Aim of the exercise
The lines to repeat are those below from the one containing "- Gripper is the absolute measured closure" down to the one containing "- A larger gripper", both included; reproduce them exactly and nothing else.

========================================

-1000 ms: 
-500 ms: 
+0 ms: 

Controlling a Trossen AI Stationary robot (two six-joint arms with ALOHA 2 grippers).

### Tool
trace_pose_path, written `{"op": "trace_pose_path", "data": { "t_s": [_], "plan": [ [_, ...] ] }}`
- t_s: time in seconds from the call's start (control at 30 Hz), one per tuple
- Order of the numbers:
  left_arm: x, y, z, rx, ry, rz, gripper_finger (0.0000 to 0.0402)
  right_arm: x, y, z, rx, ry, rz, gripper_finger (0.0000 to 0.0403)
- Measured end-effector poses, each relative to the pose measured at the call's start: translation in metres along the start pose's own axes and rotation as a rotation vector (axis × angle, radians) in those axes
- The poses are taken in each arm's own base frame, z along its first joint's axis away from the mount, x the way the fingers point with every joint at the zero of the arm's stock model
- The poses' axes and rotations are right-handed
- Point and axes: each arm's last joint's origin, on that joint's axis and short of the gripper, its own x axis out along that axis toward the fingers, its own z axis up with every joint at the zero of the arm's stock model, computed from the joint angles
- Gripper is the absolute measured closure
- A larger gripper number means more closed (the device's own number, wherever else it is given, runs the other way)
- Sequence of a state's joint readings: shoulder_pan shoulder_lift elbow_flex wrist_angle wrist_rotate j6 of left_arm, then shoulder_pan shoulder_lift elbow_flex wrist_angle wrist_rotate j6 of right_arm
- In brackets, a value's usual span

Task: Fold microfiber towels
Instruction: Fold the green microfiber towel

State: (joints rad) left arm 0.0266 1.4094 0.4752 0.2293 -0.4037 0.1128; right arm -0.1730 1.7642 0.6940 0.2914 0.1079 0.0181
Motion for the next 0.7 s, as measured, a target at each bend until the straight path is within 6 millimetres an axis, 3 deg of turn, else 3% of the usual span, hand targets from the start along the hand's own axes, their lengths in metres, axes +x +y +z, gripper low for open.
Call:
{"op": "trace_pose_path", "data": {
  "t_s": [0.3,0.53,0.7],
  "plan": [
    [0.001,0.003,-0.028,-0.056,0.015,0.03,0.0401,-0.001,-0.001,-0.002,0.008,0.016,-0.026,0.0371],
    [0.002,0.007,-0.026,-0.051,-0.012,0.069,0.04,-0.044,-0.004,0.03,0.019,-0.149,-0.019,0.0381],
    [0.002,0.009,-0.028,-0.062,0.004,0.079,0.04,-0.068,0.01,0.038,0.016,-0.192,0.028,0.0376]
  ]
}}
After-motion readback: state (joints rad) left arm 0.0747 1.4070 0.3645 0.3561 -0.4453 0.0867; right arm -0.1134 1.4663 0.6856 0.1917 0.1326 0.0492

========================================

Answer area
- Gripper is the absolute measured closure
- A larger gripper number means more closed (the device's own number, wherever else it is given, runs the other way)

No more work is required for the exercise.